■ **ASSIGNED TASK**:
Show every line of the data where the word "picture" can be found.

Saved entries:
____

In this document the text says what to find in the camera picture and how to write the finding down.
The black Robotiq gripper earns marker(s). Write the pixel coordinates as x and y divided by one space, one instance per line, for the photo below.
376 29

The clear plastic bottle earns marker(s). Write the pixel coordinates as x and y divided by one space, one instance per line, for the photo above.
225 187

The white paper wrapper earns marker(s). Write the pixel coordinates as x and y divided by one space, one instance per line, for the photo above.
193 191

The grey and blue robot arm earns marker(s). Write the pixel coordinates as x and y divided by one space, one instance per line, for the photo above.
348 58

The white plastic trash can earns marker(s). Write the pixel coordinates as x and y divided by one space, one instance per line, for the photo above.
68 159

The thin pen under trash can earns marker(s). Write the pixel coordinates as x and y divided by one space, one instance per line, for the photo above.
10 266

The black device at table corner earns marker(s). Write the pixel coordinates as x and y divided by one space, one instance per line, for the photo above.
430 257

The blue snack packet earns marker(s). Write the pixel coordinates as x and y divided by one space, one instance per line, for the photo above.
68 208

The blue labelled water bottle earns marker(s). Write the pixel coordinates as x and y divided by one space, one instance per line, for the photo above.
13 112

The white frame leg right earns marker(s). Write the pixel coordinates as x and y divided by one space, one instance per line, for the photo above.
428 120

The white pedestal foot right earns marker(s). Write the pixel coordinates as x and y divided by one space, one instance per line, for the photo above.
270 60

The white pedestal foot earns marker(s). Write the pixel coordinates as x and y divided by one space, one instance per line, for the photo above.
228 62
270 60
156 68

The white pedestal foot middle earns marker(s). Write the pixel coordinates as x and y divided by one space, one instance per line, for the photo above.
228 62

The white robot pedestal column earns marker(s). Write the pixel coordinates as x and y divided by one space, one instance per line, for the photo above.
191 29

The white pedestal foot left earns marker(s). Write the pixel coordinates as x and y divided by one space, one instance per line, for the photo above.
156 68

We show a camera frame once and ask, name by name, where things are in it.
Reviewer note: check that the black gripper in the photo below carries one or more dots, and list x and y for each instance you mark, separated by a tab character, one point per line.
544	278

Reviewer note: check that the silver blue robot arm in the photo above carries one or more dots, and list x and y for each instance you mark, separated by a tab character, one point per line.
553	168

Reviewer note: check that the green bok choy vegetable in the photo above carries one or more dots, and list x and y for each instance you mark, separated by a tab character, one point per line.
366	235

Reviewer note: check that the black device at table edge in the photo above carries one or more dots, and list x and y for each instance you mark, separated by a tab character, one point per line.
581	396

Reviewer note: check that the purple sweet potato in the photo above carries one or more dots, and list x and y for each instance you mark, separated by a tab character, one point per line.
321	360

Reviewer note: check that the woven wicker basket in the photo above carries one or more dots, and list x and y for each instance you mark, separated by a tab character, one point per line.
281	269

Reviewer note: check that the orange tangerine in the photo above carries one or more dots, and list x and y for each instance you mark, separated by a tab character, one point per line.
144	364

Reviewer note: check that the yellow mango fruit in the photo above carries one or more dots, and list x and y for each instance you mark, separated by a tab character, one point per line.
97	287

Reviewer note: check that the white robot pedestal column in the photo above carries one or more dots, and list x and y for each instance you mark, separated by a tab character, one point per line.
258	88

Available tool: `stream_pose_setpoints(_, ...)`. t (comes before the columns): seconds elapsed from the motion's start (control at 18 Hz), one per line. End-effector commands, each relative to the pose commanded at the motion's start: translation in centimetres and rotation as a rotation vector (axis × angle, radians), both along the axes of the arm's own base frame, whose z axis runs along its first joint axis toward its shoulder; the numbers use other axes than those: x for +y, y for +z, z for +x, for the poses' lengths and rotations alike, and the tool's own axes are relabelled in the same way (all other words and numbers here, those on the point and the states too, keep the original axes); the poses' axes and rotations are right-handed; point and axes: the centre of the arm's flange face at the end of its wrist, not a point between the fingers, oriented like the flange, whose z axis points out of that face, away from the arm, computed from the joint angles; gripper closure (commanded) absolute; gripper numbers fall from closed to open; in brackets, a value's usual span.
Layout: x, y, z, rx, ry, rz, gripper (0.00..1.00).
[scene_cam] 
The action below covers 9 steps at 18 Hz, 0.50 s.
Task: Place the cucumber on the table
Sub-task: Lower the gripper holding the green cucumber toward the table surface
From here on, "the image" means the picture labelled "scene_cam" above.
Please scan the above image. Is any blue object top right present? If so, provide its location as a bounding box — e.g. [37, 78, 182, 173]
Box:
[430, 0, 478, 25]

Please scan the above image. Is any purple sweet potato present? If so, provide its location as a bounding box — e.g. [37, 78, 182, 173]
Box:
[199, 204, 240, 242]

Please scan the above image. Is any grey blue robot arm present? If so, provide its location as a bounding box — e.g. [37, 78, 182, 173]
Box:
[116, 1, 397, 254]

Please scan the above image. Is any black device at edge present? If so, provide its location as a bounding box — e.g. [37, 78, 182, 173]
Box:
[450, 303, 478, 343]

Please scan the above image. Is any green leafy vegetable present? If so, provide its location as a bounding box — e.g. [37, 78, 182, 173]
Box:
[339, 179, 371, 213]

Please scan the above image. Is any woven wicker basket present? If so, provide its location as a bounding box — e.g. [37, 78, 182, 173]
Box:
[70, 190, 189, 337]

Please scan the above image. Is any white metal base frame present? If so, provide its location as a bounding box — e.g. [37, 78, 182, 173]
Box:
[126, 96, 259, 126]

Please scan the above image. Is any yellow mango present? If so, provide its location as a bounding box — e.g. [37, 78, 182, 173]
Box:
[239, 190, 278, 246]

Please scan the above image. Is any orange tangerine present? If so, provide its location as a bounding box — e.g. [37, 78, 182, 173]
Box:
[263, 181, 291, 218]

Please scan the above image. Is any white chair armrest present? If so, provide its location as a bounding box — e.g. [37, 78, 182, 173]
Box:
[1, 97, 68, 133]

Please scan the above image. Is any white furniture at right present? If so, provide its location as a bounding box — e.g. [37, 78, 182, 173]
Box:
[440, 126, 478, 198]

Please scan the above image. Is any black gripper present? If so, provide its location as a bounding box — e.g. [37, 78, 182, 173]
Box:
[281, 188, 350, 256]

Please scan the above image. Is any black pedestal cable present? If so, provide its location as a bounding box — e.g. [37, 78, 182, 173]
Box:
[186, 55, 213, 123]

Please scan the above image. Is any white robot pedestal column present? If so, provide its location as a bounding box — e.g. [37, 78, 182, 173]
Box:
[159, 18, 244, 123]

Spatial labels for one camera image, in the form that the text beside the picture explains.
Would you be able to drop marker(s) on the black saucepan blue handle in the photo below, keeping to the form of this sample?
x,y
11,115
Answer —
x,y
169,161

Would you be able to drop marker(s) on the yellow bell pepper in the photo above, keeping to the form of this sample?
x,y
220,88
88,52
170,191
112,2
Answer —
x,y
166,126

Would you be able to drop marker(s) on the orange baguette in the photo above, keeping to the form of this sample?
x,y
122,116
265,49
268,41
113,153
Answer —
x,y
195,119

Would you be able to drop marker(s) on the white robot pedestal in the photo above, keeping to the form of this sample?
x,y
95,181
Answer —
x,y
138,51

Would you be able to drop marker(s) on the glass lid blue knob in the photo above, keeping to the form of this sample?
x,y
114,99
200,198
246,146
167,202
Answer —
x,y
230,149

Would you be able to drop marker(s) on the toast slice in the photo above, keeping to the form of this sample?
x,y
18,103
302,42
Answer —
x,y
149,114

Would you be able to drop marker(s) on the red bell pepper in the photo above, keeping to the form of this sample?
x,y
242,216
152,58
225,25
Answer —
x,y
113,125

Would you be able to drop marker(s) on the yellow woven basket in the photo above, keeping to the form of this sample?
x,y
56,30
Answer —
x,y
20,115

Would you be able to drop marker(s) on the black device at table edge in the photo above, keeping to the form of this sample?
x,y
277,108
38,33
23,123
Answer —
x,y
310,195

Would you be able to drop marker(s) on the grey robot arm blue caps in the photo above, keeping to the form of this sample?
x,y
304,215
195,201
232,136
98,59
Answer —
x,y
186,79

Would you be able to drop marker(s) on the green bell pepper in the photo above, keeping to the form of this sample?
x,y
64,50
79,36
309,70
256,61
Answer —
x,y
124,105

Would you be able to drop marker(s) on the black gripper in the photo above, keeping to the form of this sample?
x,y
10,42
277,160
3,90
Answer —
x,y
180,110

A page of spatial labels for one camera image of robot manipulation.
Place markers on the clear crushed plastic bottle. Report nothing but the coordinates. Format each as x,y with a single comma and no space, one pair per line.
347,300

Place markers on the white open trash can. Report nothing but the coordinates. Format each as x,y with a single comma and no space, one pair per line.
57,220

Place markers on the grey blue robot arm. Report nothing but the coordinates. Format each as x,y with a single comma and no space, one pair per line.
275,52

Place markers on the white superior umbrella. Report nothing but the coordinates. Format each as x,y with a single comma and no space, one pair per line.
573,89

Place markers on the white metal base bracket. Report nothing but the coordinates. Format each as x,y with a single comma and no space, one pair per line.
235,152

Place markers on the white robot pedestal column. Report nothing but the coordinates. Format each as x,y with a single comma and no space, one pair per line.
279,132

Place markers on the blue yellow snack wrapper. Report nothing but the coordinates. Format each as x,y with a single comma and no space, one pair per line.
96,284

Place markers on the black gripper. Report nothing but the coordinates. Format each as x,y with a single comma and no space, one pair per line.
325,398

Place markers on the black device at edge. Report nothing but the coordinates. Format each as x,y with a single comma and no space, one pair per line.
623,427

____

■ **RESULT OF THIS EXERCISE**:
In this document the text says what to find in the camera picture and how to write the finding down.
From here on, "the image" means the picture labelled "scene_cam" above.
Spatial labels for one camera image, in the form that the text beside the picture explains.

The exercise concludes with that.